> Exercise details
Every line between the top of the data below and the line with "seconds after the", both ends included, must be retyped exactly.

> Data shown
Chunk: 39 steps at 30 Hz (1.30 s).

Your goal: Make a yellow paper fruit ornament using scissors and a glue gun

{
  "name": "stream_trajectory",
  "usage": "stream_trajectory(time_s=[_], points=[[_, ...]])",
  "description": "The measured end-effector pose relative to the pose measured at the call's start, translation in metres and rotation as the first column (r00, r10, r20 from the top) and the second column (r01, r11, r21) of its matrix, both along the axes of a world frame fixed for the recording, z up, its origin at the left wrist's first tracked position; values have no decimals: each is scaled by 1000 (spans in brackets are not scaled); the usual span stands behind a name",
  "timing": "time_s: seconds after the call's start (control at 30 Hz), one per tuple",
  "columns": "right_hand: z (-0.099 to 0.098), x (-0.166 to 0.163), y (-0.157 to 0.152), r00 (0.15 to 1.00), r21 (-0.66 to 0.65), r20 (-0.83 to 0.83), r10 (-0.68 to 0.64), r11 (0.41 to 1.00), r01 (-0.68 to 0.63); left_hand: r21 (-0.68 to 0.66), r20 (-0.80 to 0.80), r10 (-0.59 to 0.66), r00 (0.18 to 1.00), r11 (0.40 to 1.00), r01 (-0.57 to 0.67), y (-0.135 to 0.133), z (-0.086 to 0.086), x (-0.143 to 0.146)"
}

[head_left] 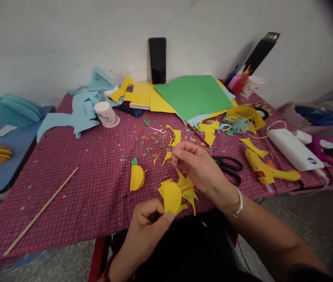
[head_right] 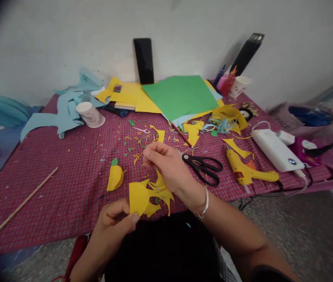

> Response to the exercise
Chunk: 39 steps at 30 Hz (1.30 s).

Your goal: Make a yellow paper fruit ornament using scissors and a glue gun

{
  "name": "stream_trajectory",
  "usage": "stream_trajectory(time_s=[_], points=[[_, ...]])",
  "description": "The measured end-effector pose relative to the pose measured at the call's start, translation in metres and rotation as the first column (r00, r10, r20 from the top) and the second column (r01, r11, r21) of its matrix, both along the axes of a world frame fixed for the recording, z up, its origin at the left wrist's first tracked position; values have no decimals: each is scaled by 1000 (spans in brackets are not scaled); the usual span stands behind a name",
  "timing": "time_s: seconds after the call's start (control at 30 Hz), one per tuple",

Nothing more is required for this answer.